In the records below, find the line containing "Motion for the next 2" and retype it and every line after it exactly, adding nothing.
═══ Data supplied
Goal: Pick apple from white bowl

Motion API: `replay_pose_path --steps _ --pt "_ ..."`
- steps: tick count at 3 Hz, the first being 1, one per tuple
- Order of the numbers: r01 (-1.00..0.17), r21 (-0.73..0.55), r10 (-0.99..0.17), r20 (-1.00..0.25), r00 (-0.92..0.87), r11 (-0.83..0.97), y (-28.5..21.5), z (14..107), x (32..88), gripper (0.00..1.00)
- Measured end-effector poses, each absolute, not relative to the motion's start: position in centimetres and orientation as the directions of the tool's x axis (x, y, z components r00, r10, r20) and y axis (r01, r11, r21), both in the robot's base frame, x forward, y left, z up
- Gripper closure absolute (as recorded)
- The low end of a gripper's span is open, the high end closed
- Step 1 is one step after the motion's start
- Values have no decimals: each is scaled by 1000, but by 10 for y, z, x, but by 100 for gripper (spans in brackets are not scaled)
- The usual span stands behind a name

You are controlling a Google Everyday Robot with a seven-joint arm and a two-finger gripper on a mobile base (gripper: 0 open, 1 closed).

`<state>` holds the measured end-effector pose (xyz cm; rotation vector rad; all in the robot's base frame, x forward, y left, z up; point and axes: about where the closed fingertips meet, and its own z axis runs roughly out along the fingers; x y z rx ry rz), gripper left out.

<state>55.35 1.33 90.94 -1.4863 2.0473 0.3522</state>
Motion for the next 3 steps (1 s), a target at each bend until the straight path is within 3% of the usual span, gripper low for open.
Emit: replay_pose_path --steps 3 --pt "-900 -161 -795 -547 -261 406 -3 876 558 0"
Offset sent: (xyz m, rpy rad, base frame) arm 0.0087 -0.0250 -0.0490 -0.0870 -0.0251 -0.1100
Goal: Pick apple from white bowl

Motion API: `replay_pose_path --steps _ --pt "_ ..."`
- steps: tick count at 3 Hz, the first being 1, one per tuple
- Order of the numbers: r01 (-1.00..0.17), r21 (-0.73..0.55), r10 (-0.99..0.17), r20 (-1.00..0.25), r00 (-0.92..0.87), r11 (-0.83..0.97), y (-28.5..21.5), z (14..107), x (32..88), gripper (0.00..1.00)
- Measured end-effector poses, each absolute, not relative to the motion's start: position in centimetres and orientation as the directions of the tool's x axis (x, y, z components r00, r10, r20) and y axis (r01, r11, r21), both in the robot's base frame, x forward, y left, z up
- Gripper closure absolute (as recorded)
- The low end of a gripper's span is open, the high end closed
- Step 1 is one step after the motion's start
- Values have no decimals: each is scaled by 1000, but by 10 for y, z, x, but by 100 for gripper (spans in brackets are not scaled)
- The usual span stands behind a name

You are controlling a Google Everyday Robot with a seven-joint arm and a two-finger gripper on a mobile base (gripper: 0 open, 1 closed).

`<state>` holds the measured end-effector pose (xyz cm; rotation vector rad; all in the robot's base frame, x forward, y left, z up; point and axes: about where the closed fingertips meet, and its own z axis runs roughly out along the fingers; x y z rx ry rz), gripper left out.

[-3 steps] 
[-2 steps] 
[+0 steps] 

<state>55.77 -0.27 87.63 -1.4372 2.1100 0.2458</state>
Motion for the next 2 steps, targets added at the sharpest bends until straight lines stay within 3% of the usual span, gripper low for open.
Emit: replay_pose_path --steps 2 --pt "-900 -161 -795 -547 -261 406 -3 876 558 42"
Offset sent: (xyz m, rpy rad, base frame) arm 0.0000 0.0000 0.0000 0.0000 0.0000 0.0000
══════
### Result
Motion for the next 2 steps, targets added at the sharpest bends until straight lines stay within 3% of the usual span, gripper low for open.
Emit: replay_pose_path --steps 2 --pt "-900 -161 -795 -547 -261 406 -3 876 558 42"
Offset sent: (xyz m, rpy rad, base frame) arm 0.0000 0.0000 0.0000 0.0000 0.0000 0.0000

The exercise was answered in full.